Sweat stung in Dean's eyes. His breath sawed in and out of his chest so hard he swore he tasted metal on his tongue. Fire bloomed all over his body, the kind of muscle heat that promised gleefully to translate into pain and stiffness in the morning - back, chest, shoulders, arms, thighs. His ribs and spine creaked, gristly, with the need to pop. The handle of the shovel in his palms seemed to have found every spare millimeter of skin on his hands that wasn't protectively callused and worn a blister into it.
Dean had never really thought about it. But it turned out that digging up a grave, especially one that had had over fifty years for the dirt to settle in and sprout a network of roots, freaking sucked.
They were about shoulder-deep in the hole they'd so far managed, Sam and Dean. Working by flashlight, breath puffing in the cold that somehow both froze Dean's ears to the point they burned with agony on either side of his head and completely failed to cool the ocean of sweat under his flannel. Sam was sweating too, hair hanging over his forehead and neck in limp tails with glittering diamond droplets hanging off the tips, but he didn't seem to be breathing quite as hard as Dean. Made him think maybe there was something to that health-nut bullshit but, mostly, it just made him hate Sam that little bit more.
Of course those muscles couldn't just be for show, Mr. Never-did-a-damn-thing-I-wasn't-instantly-good-at.
Dean leaned on his shovel and lifted his head, taking a breather for a second as he squinted up at Victor and Art, standing over the hole. Victor was leaning casually against the nearby fence, holding a flashlight aimed down into the grave, and Art was fiddling with the little doohickey he'd brought along. It looked like the Frankenstein lovechild of a Gameboy Mini and a high-end metal detector, and was apparently a jerry-rigged ground-penetrating radar device. From the way that Sam's eyebrows had drawn together when Art explained that, Dean wasn't so sure he bought it.
"You two wanna remind me," Dean asked raggedly, "why we're down here and you're just sitting on your asses?"
Sam shot him a warning look fast enough to flick sweat off his hair. Dean ignored him. Didn't seem to throw up any red flags for Victor, anyway.
"Same story everywhere," Victor said easily, switching the flashlight to his left hand and putting his right back in his pocket. He'd been doing that all night. "Rookies do the scut work."
"Uh huh." Dean looked down at the dirt packed under his boots. He guessed he ought to be grateful that they at least hadn't had to contend with overly, frozen ground, but somehow, he wasn't. "You even sure that this is the kid's grave? 'Cause if this is some kinda stupid hunter hazing ritual, I'm taking this shovel to your family jewels."

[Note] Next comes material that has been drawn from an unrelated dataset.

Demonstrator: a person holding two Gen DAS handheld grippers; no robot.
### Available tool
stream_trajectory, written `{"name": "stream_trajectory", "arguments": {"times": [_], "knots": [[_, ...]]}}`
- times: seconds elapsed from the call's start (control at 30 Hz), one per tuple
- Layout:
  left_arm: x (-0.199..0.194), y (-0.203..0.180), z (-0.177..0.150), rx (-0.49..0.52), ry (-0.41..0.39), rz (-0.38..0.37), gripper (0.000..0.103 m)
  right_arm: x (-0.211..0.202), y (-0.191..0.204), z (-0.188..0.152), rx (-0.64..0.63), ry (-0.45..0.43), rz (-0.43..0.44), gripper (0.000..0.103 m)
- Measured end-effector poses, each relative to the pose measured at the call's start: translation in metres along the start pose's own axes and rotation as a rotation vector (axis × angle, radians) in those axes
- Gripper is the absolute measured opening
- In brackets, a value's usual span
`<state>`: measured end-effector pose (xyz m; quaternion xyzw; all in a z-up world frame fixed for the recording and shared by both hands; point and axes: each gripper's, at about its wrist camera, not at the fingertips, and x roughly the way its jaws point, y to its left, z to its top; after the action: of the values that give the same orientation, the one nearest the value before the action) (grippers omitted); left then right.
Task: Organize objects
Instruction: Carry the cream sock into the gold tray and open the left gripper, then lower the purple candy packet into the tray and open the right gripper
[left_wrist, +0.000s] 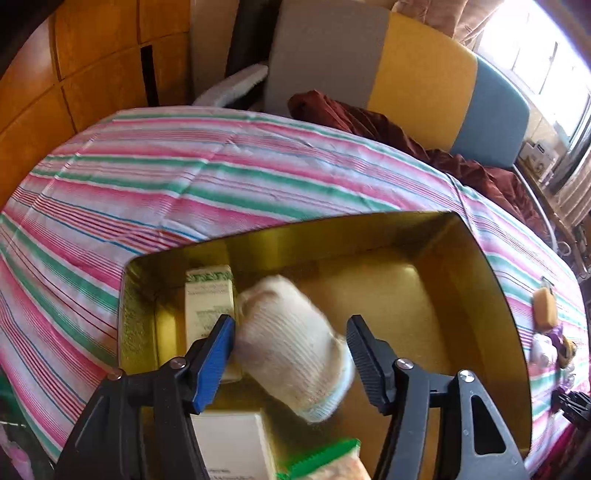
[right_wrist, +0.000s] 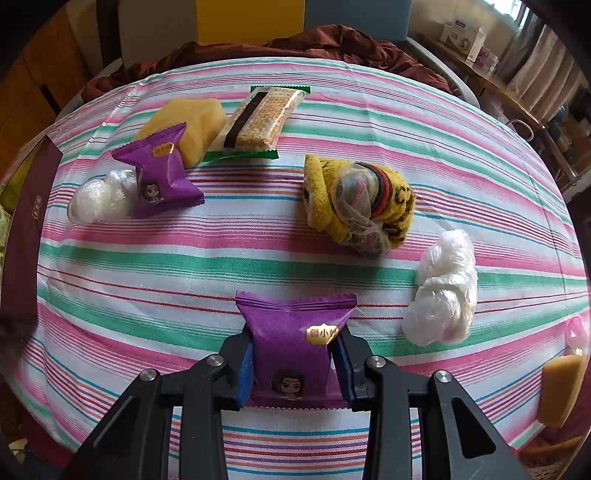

Another look from Sam, and a hissed warning that the scrape of metal on a buried rock ate up. Dean ignored him again.
"This is what the maps said," Art answered, with a rock-solid surety in his own research that made Dean think of Castiel. "And according to this…" He shook his gadget. "There's a body down there."
Dean wanted to ask how they'd know that it was the right body. He was tired and sore enough to want to tack on a question about if any body would do for them, considering everything else they'd done today was bullshit and, given the photo album he and Sam had found, there were a whole lot of real monsters out there who might get away with it. Probably for the best that, when he started digging again, his shovel hit wood, and they were suddenly too busy to ask anything.
He and Sam dug the walls of the hole out a little bit more so that they could get the lid of the coffin open. It was a cheap thing, almost like they buried dead prisoners in, and it was kind of a miracle that it hadn't fallen apart sometime in the last few decades. As it was, the seal had to have broken, because even before Sam jammed the blade of his shovel between lid and box and began wiggling, Dean could smell decay.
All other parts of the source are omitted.